Stanley and Livingstone at the mouth of the Rusizi (from How I Found Livingstone).
So, back at Ujiji, on 13 December, after a trip of 300 miles that had taken just under a month, the two men decided that they would march together to Kazeh. From there, Stanley would return to the coast and send back to Livingstone supplies and picked men, who would accompany the doctor to the Lualaba and trace it downstream with him until he had proved it to be the Nile.17
Even as they had started their trip on the lake, Stanley had written in his diary that Livingstone’s manner towards him was ‘benevolently paternal’ and had enabled him ‘to think [himself] somebody, though [he] never suspected it before’. During the voyage Stanley became seriously ill with fever and noted that ‘had he been my father, he could not have been kinder’.18 This father and son aspect of their relationship was of immense importance to Stanley, but affected Livingstone too. ‘That good brave fellow has acted as a son to me,’ he would tell his daughter, Agnes.19 Livingstone’s son Robert had fallen out with him, and gone to live in America under an assumed name. In the Civil War, Robert had fought for the Union and had been killed in the battle of Gettysburg. Moved to hear that Stanley had also fought for the Union in the same war (he did not of course mention his desertions), Livingstone asked him to find his son’s grave and place a headstone on it. The doctor also confided how despairing he had felt after his wife’s death.20 He did not admit that Mary had become an alcoholic during her years in Britain when she had been separated from him during his major African journeys. But even this degree of self-revelation was very rare for Livingstone.
Having grown so fond of his father figure, Stanley did his best to persuade him to come home with him before returning to the Lualaba. The doctor would be able to see his children – his youngest, Anna Mary, being only twelve – and also catch up with old friends. Then there would be a chance to get his teeth fixed and have an operation to remove his piles. But Livingstone was not impressed with these arguments. If he stuck it out for another eighteen months in Africa, he would be able to sort out the Nile’s watershed. His determination and his willingness to risk his life without complaint or self-pity were virtues which Stanley revered. Yet he was horrified when Livingstone told him that he did not intend to go straight to Nyangwe, but to trek hundreds of miles south instead and make a circuit around Lake Bangweulu and all the Lualaba’s sources, such as the Lomani, before following the main river downstream to the north. Stanley had noticed that Livingstone suffered his worst ‘dysenteric attacks’ when he got wet. So wading through the Bangweulu swamps in the rainy season would be the most dangerous course open to him.21
After they reached Unyanyembe, and as the time for leaving grew closer, Stanley feared that he would never see his friend again after they parted. He knew that Livingstone would die in the attempt rather than turn back. ‘I am not made for an African explorer … I detest the land most heartily,’ Stanley confessed in his diary in November 1871, and three months later admitted to fearing that he would end up ‘under the sable soil’ of Africa if he returned there.22 So why did Stanley, who was not conventionally religious and had suffered attacks of fever at a rate of almost one a week since mid-November, come to feel soon after returning to Britain that, if Livingstone were to die, it would be his duty to finish the dead man’s work? The answer was his love and admiration for Livingstone. The impact on Stanley of this idealist with a philanthropic vision for a whole continent – for which he was ready to give up his life – was overwhelming. To be treated like a son by such a famous and unusual man was the crowning experience of Stanley’s life.

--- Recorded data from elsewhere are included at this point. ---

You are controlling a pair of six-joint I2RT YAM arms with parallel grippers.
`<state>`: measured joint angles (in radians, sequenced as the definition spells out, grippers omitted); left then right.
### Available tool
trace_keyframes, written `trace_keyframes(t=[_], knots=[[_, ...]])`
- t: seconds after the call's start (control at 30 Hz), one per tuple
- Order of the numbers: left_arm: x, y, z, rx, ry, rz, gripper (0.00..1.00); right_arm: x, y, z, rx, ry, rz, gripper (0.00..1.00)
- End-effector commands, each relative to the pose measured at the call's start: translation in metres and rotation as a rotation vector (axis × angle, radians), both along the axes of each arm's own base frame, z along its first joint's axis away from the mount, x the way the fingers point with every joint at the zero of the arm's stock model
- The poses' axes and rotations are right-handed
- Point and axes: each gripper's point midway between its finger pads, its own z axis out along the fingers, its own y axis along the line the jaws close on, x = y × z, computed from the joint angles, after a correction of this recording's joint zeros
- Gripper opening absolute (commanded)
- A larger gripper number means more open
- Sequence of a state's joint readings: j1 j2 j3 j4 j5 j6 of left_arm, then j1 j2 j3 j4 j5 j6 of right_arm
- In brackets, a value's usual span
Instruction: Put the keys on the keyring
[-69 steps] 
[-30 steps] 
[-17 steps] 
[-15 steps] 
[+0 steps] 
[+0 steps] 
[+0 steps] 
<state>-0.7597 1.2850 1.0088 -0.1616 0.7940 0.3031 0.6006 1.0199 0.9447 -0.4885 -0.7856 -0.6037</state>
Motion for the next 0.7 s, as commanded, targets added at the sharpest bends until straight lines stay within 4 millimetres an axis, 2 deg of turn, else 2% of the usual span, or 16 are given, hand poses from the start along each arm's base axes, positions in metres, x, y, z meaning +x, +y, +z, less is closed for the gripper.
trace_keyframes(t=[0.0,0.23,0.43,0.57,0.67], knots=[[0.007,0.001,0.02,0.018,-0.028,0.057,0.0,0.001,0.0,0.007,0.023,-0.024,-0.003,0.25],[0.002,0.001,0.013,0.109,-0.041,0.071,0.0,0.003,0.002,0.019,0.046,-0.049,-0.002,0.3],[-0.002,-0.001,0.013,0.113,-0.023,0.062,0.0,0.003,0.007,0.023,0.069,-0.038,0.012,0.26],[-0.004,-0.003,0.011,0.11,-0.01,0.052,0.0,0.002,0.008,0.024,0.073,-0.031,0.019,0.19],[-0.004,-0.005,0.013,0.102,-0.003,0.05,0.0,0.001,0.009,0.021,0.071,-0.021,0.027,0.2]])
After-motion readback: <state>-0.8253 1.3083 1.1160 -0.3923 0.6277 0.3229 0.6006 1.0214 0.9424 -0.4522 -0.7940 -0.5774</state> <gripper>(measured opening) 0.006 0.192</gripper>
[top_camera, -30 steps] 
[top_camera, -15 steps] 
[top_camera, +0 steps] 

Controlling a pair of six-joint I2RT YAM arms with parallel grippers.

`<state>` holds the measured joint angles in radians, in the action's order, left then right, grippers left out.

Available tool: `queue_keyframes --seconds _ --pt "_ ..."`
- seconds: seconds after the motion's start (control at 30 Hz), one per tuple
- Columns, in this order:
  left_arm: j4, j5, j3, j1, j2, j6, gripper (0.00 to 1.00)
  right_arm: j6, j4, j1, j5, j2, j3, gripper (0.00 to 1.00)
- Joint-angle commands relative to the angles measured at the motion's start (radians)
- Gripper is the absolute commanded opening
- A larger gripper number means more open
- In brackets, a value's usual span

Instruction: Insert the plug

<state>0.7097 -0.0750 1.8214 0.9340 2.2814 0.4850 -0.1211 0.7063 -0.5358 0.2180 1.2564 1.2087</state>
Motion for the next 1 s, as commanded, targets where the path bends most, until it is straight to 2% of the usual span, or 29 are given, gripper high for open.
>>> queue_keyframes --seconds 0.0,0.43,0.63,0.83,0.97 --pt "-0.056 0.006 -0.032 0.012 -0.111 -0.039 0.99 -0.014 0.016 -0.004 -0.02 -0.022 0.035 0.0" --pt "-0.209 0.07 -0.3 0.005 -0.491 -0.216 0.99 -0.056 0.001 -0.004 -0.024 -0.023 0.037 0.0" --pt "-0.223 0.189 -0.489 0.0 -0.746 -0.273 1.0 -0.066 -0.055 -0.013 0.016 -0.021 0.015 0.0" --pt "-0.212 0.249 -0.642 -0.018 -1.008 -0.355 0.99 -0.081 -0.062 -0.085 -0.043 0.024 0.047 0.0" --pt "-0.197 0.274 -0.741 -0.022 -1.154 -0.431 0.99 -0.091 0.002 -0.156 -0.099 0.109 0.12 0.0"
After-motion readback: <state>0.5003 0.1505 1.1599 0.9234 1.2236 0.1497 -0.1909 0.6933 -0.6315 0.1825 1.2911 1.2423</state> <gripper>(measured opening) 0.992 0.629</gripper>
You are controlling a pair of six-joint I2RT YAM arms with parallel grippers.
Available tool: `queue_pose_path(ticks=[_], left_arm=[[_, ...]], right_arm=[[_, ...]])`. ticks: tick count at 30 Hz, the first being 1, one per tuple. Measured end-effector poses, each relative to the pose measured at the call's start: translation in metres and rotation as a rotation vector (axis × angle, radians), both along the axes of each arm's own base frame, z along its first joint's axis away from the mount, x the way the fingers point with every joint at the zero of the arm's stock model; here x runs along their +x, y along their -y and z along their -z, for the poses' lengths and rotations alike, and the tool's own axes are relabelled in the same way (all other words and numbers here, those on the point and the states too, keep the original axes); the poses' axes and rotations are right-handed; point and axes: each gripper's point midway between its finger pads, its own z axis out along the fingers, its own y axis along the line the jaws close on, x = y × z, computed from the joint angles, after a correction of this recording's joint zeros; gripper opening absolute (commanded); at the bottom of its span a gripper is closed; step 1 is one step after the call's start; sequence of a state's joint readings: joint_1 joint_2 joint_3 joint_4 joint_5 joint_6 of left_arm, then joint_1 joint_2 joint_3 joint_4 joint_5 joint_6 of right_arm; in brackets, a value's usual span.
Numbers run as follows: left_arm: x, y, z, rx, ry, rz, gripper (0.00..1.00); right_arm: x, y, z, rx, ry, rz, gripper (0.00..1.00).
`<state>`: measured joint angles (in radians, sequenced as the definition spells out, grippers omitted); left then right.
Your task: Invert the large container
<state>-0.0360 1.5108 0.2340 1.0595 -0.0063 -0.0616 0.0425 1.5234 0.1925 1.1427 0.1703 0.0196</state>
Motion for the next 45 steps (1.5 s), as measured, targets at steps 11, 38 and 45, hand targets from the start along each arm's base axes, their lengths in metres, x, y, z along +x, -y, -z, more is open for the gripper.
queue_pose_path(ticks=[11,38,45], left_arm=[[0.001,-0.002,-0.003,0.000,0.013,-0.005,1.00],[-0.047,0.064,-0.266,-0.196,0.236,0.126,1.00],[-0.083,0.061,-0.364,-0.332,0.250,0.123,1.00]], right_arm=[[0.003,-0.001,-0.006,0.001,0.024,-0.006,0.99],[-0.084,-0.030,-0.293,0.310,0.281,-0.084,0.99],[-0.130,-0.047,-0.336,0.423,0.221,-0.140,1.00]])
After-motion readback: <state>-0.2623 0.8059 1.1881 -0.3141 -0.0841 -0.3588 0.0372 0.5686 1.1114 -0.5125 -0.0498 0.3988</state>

Not that he suspended his critical faculties entirely. Shortly before Stanley marched for the coast, he admitted in his diary that Livingstone was ‘not of such an angelic temper as I believed him to be during my first month with him’. The doctor had shocked him by expressing ‘a strong contempt’ for the missionaries who had come out to the Shire Highlands at his behest, and six of whom had died.23 Yet Stanley realised that the man’s weaknesses made his strengths the more remarkable – his bravery, his idealism, his struggle on behalf of victims of the slave trade, his lack of interest in money and social status. Though inclined to be dismissive towards other explorers, Livingstone treated Stanley, the journalist, as an equal. ‘As if,’ marvelled Stanley, ‘I were of his own age or of equal experience.’24 Stanley adored this lack of condescension. When Livingstone told him about his armchair critics within the RGS and said: ‘If some of them came to Africa they would know what it costs to get a little accurate information about a river,’ Stanley fumed on Livingstone’s behalf.25
The doctor did have a saintly side to his character, as his diaries undoubtedly prove, and Stanley sensed ‘something seerlike in him’, as well as his ‘Spartan heroism’.26 When Livingstone told him sadly: ‘I have lost a great deal of happiness I know by these wanderings. It is as if I had been born to exile,’ Stanley felt a strong bond. His own peripatetic life as a journalist had been a kind of exile and had cost him the love of the woman he had hoped to marry. He also empathised with Livingstone’s dedication to his work, feeling the same need in himself: ‘It is in my nature to toil as it is in the other’s nature to enjoy.’27
For all these reasons, and because the grief he experienced on parting was, in his own words, ‘greater than any pains I have endured’, he would represent Livingstone as a near saint in his bestseller How I Found Livingstone, and this would be the image that would go down in history. Livingstone is faultless in the book, as are his adoring longest-serving followers, despite Stanley’s knowledge of their whoring, stealing and drug-taking. Fondness for Livingstone made him turn a blind eye to such things, and he also knew that it made a better story to have found a forgotten saint in Africa than an embittered recluse.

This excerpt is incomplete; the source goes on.